● About this exercise
Report back each line of the data that contains the word "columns".

-- Data to use follows --

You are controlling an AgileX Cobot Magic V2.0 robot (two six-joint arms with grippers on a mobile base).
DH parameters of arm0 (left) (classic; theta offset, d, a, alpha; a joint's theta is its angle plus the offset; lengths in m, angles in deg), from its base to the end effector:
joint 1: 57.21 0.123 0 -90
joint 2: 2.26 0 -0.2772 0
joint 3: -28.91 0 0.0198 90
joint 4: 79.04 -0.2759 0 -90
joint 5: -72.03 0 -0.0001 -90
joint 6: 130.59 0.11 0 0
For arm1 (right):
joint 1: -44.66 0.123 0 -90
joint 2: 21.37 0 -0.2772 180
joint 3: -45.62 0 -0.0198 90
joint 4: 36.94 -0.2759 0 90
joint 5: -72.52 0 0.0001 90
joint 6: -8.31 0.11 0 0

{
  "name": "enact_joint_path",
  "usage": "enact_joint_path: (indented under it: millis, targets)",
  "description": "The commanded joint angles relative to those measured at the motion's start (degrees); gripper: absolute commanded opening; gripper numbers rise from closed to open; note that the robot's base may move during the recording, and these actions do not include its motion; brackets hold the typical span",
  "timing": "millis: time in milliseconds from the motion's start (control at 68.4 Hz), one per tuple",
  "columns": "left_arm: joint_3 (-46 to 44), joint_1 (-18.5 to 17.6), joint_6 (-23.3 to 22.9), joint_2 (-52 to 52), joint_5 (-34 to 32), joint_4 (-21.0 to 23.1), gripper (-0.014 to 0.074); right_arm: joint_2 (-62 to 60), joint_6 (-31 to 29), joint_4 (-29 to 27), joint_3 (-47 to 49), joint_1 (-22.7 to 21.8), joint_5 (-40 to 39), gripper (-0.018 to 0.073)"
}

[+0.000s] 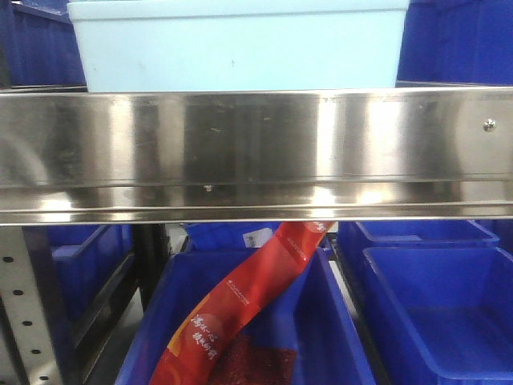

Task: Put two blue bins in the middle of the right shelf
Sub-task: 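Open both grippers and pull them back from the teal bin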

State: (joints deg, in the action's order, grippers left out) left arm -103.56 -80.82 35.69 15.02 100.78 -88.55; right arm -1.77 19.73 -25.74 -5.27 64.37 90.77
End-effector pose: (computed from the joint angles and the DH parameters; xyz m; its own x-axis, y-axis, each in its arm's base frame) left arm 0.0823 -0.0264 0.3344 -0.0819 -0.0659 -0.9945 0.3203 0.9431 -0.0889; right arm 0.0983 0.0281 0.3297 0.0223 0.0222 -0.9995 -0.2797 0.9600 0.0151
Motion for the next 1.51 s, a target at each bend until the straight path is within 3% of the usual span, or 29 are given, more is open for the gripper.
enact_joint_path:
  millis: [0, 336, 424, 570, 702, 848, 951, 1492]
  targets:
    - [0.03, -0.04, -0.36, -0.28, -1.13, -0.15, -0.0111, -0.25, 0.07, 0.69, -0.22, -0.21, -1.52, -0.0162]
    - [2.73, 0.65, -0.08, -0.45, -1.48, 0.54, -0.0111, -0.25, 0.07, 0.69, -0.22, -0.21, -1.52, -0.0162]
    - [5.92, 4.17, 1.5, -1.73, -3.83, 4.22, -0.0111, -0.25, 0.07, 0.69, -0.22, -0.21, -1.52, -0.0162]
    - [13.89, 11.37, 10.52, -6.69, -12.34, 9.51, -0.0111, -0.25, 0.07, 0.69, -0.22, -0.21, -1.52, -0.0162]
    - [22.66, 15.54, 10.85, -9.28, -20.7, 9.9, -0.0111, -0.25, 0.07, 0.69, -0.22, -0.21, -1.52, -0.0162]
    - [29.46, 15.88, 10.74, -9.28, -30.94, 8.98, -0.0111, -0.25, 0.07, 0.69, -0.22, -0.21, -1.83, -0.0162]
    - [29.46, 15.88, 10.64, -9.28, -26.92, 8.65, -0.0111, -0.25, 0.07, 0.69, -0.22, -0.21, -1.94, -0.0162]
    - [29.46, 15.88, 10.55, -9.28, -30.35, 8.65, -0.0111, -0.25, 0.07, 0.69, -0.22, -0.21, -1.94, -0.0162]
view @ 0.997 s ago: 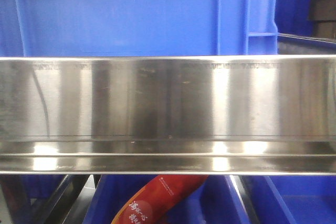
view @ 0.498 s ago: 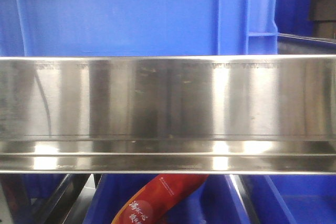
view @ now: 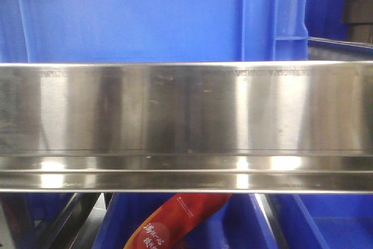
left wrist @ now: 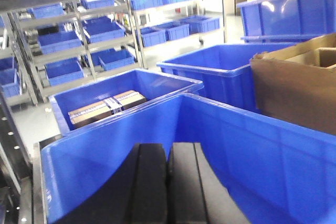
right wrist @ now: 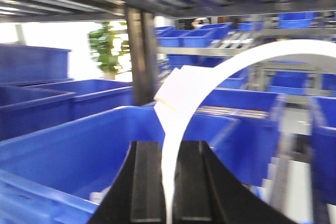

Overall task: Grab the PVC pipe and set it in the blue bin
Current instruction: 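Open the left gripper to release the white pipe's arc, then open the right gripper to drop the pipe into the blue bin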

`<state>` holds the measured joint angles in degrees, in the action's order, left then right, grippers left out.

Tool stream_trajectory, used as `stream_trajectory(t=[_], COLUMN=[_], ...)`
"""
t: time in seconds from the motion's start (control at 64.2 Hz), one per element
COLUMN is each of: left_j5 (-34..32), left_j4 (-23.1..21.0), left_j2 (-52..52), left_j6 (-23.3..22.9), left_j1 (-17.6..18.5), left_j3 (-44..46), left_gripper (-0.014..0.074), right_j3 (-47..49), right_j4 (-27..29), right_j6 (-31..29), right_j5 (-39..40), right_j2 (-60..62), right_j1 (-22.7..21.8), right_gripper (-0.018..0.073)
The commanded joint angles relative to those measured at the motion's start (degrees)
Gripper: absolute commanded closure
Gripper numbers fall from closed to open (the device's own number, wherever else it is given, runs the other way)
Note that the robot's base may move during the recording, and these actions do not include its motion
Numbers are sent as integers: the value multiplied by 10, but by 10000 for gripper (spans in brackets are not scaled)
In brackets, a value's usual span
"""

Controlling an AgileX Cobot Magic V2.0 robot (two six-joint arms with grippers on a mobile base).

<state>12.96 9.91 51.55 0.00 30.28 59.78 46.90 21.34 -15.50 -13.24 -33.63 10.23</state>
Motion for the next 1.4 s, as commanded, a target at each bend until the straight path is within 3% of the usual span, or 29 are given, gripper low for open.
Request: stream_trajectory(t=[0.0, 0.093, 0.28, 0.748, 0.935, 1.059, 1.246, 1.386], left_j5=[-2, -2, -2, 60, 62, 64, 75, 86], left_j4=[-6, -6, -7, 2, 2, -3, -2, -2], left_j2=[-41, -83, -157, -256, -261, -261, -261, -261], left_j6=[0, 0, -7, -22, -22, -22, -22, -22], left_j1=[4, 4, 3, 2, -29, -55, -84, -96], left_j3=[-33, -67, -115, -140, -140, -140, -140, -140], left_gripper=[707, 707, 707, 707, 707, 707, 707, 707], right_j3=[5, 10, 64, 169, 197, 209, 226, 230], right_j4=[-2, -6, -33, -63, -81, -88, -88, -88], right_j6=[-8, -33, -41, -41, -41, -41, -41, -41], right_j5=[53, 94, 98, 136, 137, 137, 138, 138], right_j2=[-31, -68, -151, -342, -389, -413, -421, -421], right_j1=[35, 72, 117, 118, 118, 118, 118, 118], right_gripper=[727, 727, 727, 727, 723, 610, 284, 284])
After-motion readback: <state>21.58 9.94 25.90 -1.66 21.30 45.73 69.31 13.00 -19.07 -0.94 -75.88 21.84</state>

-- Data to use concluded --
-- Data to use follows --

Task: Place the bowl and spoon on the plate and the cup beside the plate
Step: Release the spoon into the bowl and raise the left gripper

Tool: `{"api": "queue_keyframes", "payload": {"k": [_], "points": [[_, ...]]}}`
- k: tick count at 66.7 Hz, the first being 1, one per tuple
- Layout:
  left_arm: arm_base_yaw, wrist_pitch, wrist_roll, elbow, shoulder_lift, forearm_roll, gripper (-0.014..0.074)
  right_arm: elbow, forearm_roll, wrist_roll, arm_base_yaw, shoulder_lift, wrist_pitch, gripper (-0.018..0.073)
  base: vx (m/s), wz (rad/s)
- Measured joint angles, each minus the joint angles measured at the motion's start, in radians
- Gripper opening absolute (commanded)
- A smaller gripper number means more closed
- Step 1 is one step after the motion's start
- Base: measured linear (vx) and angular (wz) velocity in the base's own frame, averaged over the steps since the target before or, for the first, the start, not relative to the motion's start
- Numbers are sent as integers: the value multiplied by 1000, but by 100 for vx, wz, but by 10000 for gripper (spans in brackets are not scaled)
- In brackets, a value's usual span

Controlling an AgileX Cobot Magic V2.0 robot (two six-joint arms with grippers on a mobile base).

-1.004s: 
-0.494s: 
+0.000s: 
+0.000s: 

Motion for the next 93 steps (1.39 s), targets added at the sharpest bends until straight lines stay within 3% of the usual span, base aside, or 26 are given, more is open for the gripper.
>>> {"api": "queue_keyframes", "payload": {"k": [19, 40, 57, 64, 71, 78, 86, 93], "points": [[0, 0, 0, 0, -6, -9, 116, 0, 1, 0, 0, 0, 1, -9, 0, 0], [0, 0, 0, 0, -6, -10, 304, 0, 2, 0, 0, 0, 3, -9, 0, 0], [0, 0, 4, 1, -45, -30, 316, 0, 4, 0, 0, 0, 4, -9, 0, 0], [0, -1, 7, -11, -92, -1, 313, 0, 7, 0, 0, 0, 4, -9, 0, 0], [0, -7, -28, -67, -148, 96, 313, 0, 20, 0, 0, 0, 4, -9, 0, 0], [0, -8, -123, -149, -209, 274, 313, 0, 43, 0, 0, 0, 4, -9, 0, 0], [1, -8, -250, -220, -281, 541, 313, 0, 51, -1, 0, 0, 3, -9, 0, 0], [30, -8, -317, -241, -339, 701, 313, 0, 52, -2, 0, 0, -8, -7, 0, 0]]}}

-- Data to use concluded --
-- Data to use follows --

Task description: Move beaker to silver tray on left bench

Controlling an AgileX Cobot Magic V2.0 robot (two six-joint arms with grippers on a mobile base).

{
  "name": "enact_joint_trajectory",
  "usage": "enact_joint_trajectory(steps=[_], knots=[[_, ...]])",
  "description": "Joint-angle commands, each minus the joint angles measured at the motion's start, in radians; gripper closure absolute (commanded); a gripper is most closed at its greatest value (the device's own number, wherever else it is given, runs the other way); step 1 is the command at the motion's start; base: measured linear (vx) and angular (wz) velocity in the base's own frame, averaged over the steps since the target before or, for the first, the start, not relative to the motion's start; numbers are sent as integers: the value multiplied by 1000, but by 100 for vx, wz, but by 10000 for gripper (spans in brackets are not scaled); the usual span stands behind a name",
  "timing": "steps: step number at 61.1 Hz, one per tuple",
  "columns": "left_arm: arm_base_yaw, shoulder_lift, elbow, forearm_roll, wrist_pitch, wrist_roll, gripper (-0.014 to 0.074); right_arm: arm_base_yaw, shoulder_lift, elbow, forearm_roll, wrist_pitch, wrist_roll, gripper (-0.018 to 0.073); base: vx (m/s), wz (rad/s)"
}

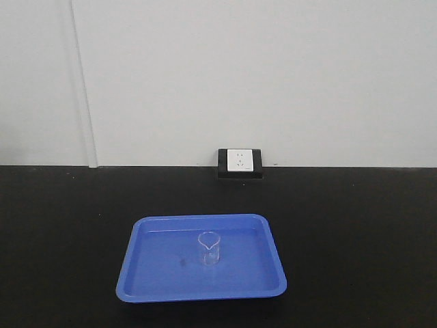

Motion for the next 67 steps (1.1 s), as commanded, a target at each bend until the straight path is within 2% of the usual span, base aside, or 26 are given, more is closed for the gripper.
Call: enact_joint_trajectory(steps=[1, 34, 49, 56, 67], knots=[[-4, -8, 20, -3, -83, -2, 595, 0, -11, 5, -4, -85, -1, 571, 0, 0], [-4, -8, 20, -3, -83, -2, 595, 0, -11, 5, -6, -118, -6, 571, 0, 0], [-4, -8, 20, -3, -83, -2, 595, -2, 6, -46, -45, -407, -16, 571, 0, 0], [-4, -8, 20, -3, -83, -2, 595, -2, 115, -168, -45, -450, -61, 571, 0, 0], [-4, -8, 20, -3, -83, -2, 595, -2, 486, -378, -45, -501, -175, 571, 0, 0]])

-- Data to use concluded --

● Problem solution
  "columns": "left_arm: joint_3 (-46 to 44), joint_1 (-18.5 to 17.6), joint_6 (-23.3 to 22.9), joint_2 (-52 to 52), joint_5 (-34 to 32), joint_4 (-21.0 to 23.1), gripper (-0.014 to 0.074); right_arm: joint_2 (-62 to 60), joint_6 (-31 to 29), joint_4 (-29 to 27), joint_3 (-47 to 49), joint_1 (-22.7 to 21.8), joint_5 (-40 to 39), gripper (-0.018 to 0.073)"
  "columns": "left_arm: arm_base_yaw, shoulder_lift, elbow, forearm_roll, wrist_pitch, wrist_roll, gripper (-0.014 to 0.074); right_arm: arm_base_yaw, shoulder_lift, elbow, forearm_roll, wrist_pitch, wrist_roll, gripper (-0.018 to 0.073); base: vx (m/s), wz (rad/s)"

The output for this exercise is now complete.